Just from the title, it is probably easy to guess why this was canceled. While many people believe anything can be joked about, some things just should not be a sitcom premise. Alongside The Melting Pot, this 1990 flop is certainly one of the most controversial sitcoms of all time.

The format of the show was akin to sitcoms of the ’50s, only it was about Adolf Hitler and Eva Braun trying to get along with their Jewish neighbors. This obviously drew a huge amount of criticism. The Board of Deputies of British Jews spoke out against it wholeheartedly, while nobody on the planet seemed to find it very funny. Luckily, the BSB got the message. It was swiftly canceled, but out of all the shows on this list, Heil Honey, I’m Home! remains one of the best-remembered.[8]

2 Turn-On

Rowan & Martin’s Laugh-In is a very fondly remembered show. The brightly colored sets, the witty one-liners, the innovative joke wall… what’s not to love? ABC was pretty jealous of all the attention Laugh-In was getting, so they decided to create their own version: Turn-On. Unfortunately, whereas Laugh-In soared, Turn-On was one of TV’s biggest failures.
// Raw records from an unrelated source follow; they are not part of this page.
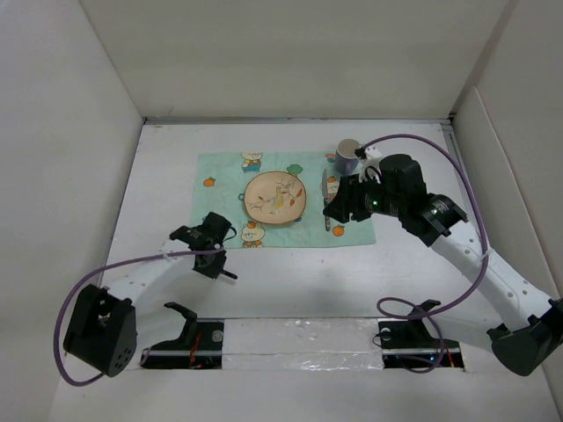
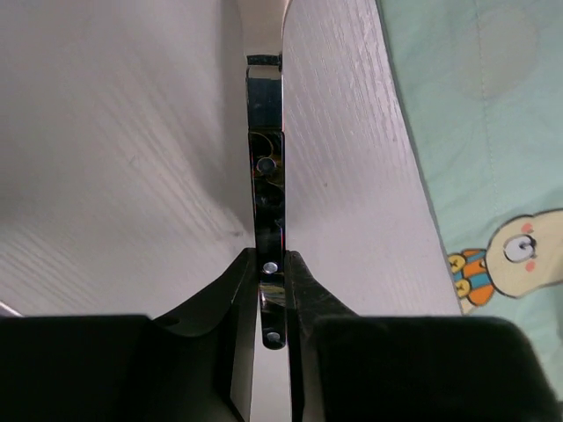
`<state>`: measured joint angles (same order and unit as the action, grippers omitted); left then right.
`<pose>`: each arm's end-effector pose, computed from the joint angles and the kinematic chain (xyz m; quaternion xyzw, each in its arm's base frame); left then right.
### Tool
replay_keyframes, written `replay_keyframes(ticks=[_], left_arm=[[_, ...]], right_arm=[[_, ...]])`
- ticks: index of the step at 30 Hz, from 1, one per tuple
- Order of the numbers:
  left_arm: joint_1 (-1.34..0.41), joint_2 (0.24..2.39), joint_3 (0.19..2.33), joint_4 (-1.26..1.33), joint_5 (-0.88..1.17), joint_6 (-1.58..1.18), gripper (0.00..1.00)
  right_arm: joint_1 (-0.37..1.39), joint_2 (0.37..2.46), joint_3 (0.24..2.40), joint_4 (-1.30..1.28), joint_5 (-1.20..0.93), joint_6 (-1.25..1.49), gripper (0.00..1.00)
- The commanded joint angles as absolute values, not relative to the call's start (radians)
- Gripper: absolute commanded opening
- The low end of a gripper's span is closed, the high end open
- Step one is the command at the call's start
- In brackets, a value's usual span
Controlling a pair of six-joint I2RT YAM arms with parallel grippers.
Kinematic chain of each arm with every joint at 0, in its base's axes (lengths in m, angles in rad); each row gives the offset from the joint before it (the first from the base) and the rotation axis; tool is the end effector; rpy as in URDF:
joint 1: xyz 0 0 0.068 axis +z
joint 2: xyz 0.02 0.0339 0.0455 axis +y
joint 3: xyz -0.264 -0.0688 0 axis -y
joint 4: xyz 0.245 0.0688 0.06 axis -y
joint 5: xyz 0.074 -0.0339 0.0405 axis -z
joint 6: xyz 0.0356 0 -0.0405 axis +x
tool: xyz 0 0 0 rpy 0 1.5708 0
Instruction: Set the dinner table for one person
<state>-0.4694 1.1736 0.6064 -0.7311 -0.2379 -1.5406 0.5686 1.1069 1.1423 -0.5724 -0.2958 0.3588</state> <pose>0.1697 -0.0766 0.1713 -0.5159 0.8377 -0.0508 0.1715 0.1945 0.1366 0.3630 -0.1625 0.8475 0.3332 0.3799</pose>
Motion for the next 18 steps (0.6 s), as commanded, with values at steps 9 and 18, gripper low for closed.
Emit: replay_keyframes(ticks=[9, 18], left_arm=[[-0.471, 1.102, 1.061, -1.021, -0.512, -1.246, 0.00], [-0.471, 1.469, 1.310, -0.847, -0.588, -0.657, 0.00]], right_arm=[[0.563, 1.114, 1.155, -0.548, -0.322, 0.347, 0.58], [0.551, 1.092, 1.106, -0.523, -0.226, 0.348, 0.10]])
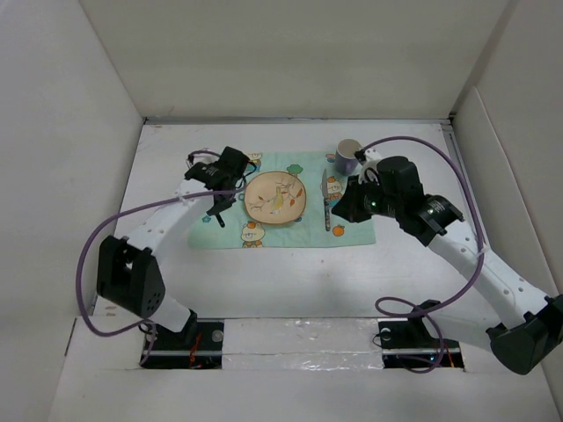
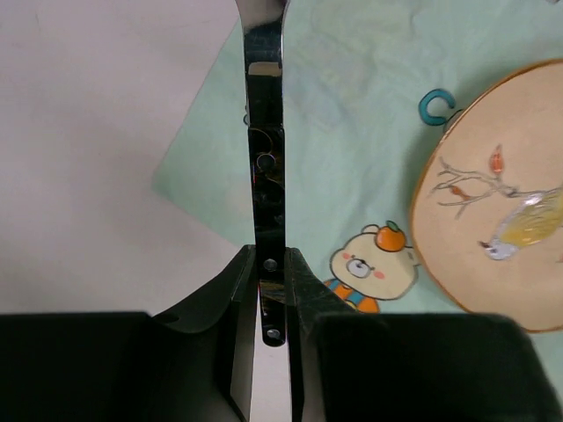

The show was much different than anything anybody had seen before. It was not just raunchier than Laugh-In; it was also so fast-paced that most people could not keep up. The soundtrack consisted of a Moog synthesizer, which was very new in 1969, and computers played a big role in the premise of the show. Audiences absolutely could not stand this show. The station was flooded with complaints, more so about the sexual content than the strange format. The show was canceled before the first episode even ended. It was never seen again. Who knows—maybe if this show was made today, things would be different.[9]

1 Australia’s Naughtiest Home Videos

This may be the most famous item on the list. It’s essentially Australia’s answer to Videos After Dark, only this show is from 1992! It is also unique because it only aired half an episode before being canceled.

Like Videos After Dark, the show was meant to be a raunchier version of America’s Funniest Home Videos. While the reception for Videos After Dark was lukewarm, Australia’s Naughtiest Home Videos was just plain disgusting. Clips included a boy eating maggots and a man spinning a basketball on his penis. Seemingly, absolutely nobody wanted to see any of that. After 34 minutes, the show was demanded to be pulled off the air, and it was. A Cheers rerun took its place, and presumably, audiences rejoiced. Eventually, the episode did air in full in 2008, and now it is free to watch online. Beware, though: it is gross and, otherwise, not very funny. Watch if you dare![10]